AIM OF THE EXERCISE:
Every line of the listing must be reproduced as it stands. Leave the images behind.

DATA EXCERPT:
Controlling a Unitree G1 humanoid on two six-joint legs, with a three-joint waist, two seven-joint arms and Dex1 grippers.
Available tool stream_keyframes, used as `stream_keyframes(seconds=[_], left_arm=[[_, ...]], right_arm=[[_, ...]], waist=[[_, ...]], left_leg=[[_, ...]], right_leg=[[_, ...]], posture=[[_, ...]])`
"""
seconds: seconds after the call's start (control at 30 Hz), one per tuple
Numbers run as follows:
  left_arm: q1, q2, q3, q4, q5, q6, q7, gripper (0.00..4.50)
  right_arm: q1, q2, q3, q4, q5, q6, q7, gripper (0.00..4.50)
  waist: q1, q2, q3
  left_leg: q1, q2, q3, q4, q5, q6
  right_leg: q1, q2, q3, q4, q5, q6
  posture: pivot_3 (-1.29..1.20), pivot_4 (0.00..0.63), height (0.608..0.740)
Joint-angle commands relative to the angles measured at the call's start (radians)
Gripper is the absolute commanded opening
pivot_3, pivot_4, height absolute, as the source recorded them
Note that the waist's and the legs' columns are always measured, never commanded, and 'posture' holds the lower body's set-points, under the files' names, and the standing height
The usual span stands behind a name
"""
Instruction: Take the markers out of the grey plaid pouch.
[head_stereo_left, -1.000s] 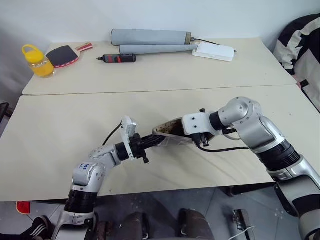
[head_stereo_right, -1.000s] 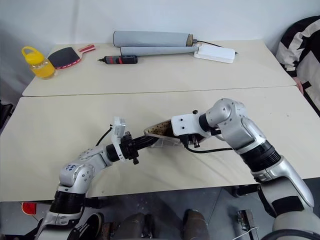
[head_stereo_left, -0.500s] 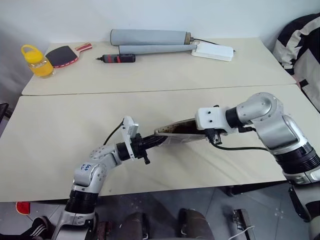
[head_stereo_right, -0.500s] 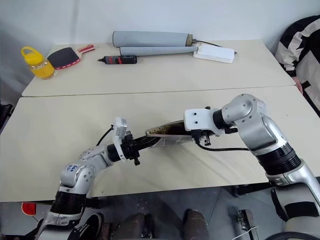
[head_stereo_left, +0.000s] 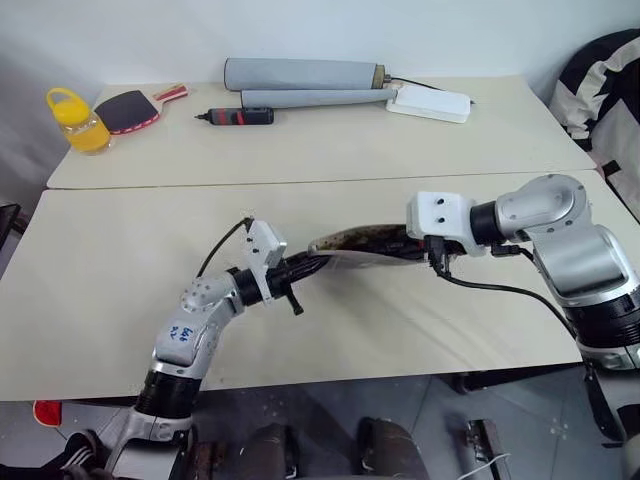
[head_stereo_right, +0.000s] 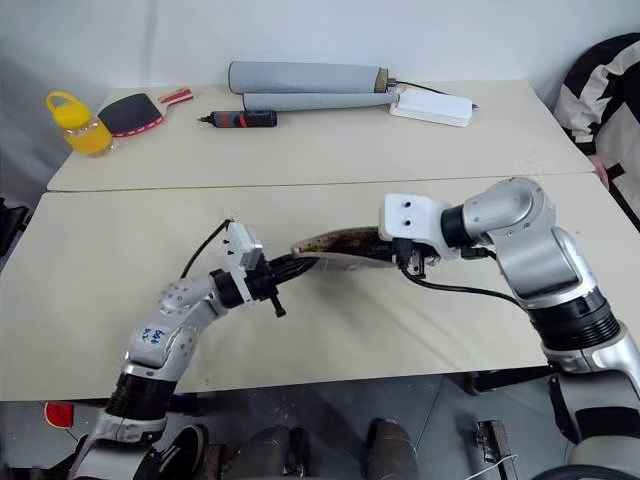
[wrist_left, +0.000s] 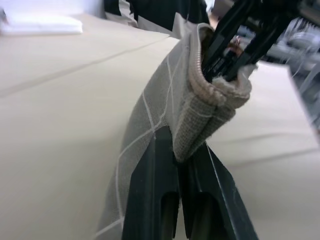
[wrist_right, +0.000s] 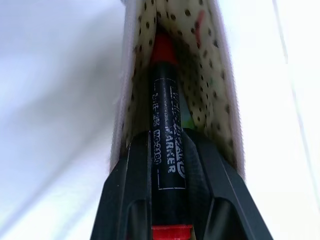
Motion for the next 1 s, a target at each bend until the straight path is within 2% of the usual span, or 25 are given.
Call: stream_keyframes(seconds=[0.03,0.17,0.27,0.37,0.63,0.8,0.9,1.0], left_arm=[[-0.041,0.024,0.024,0.024,0.052,-0.094,0.011,0.00],[-0.064,0.045,-0.003,0.070,0.150,-0.191,0.038,0.00],[-0.066,0.031,0.004,0.063,0.155,-0.186,0.062,0.00],[-0.062,0.061,0.013,0.083,0.189,-0.208,0.064,0.00],[-0.032,0.098,0.065,0.096,0.154,-0.195,0.048,0.00],[-0.020,0.127,0.116,0.107,0.146,-0.190,0.058,0.00],[-0.004,0.141,0.153,0.109,0.120,-0.182,0.051,0.00],[0.013,0.140,0.178,0.110,0.086,-0.177,0.035,0.00]], right_arm=[[-0.028,-0.018,-0.040,0.004,-0.007,-0.040,-0.029,0.55],[-0.038,0.005,-0.030,0.022,-0.019,-0.068,-0.070,0.55],[-0.037,-0.020,-0.018,0.065,-0.063,-0.105,-0.091,0.55],[-0.031,-0.047,-0.033,0.096,-0.077,-0.135,-0.093,0.55],[-0.004,-0.003,-0.176,0.036,0.136,0.014,-0.085,0.55],[0.047,-0.039,-0.252,0.031,0.198,0.057,-0.094,0.55],[0.083,-0.036,-0.346,0.043,0.277,0.118,-0.122,0.55],[0.160,-0.091,-0.342,0.084,0.219,0.057,-0.132,0.55]], waist=[[-0.001,0.000,0.000],[-0.002,0.000,0.000],[0.000,0.000,0.000],[0.001,0.000,0.000],[-0.003,0.000,0.000],[0.001,0.000,0.000],[0.002,0.000,0.000],[0.007,0.000,0.000]], left_leg=[[0.000,0.000,0.000,0.000,0.000,0.000],[0.000,0.000,0.000,0.000,0.000,0.000],[0.000,0.000,0.000,0.000,0.000,0.000],[-0.001,0.000,0.000,0.000,0.000,0.000],[-0.001,0.000,0.000,-0.001,0.000,0.000],[-0.001,0.000,-0.001,0.000,0.000,0.000],[-0.001,0.000,-0.001,0.000,0.000,0.000],[-0.001,0.000,-0.001,0.000,0.000,0.000]], right_leg=[[0.000,0.000,0.000,0.000,0.000,0.000],[0.000,0.000,0.000,0.000,0.000,0.000],[0.000,0.000,0.000,0.000,0.000,0.000],[0.000,0.000,0.000,0.000,0.000,0.000],[-0.001,0.000,-0.001,0.001,0.000,0.000],[0.000,0.000,-0.001,0.001,0.000,0.000],[0.000,0.000,-0.001,0.000,0.000,0.000],[0.000,0.000,-0.001,0.000,0.000,0.000]], posture=[[0.00,0.150,0.740],[0.00,0.150,0.740],[0.00,0.150,0.740],[0.00,0.150,0.740],[0.00,0.150,0.740],[0.00,0.150,0.740],[0.00,0.150,0.740],[0.00,0.150,0.740]])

RESULT:
Controlling a Unitree G1 humanoid on two six-joint legs, with a three-joint waist, two seven-joint arms and Dex1 grippers.
Available tool stream_keyframes, used as `stream_keyframes(seconds=[_], left_arm=[[_, ...]], right_arm=[[_, ...]], waist=[[_, ...]], left_leg=[[_, ...]], right_leg=[[_, ...]], posture=[[_, ...]])`
"""
seconds: seconds after the call's start (control at 30 Hz), one per tuple
Numbers run as follows:
  left_arm: q1, q2, q3, q4, q5, q6, q7, gripper (0.00..4.50)
  right_arm: q1, q2, q3, q4, q5, q6, q7, gripper (0.00..4.50)
  waist: q1, q2, q3
  left_leg: q1, q2, q3, q4, q5, q6
  right_leg: q1, q2, q3, q4, q5, q6
  posture: pivot_3 (-1.29..1.20), pivot_4 (0.00..0.63), height (0.608..0.740)
Joint-angle commands relative to the angles measured at the call's start (radians)
Gripper is the absolute commanded opening
pivot_3, pivot_4, height absolute, as the source recorded them
Note that the waist's and the legs' columns are always measured, never commanded, and 'posture' holds the lower body's set-points, under the files' names, and the standing height
The usual span stands behind a name
"""
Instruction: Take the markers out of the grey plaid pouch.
[head_stereo_left, -1.000s] 
[head_stereo_right, -1.000s] 
[head_stereo_left, -0.500s] 
[head_stereo_right, -0.500s] 
[head_stereo_left, +0.000s] 
[head_stereo_right, +0.000s] 
[wrist_left, +0.000s] 
[wrist_right, +0.000s] 
Motion for the next 1 s, a target at each bend until the straight path is within 2% of the usual span, or 25 are given.
Call: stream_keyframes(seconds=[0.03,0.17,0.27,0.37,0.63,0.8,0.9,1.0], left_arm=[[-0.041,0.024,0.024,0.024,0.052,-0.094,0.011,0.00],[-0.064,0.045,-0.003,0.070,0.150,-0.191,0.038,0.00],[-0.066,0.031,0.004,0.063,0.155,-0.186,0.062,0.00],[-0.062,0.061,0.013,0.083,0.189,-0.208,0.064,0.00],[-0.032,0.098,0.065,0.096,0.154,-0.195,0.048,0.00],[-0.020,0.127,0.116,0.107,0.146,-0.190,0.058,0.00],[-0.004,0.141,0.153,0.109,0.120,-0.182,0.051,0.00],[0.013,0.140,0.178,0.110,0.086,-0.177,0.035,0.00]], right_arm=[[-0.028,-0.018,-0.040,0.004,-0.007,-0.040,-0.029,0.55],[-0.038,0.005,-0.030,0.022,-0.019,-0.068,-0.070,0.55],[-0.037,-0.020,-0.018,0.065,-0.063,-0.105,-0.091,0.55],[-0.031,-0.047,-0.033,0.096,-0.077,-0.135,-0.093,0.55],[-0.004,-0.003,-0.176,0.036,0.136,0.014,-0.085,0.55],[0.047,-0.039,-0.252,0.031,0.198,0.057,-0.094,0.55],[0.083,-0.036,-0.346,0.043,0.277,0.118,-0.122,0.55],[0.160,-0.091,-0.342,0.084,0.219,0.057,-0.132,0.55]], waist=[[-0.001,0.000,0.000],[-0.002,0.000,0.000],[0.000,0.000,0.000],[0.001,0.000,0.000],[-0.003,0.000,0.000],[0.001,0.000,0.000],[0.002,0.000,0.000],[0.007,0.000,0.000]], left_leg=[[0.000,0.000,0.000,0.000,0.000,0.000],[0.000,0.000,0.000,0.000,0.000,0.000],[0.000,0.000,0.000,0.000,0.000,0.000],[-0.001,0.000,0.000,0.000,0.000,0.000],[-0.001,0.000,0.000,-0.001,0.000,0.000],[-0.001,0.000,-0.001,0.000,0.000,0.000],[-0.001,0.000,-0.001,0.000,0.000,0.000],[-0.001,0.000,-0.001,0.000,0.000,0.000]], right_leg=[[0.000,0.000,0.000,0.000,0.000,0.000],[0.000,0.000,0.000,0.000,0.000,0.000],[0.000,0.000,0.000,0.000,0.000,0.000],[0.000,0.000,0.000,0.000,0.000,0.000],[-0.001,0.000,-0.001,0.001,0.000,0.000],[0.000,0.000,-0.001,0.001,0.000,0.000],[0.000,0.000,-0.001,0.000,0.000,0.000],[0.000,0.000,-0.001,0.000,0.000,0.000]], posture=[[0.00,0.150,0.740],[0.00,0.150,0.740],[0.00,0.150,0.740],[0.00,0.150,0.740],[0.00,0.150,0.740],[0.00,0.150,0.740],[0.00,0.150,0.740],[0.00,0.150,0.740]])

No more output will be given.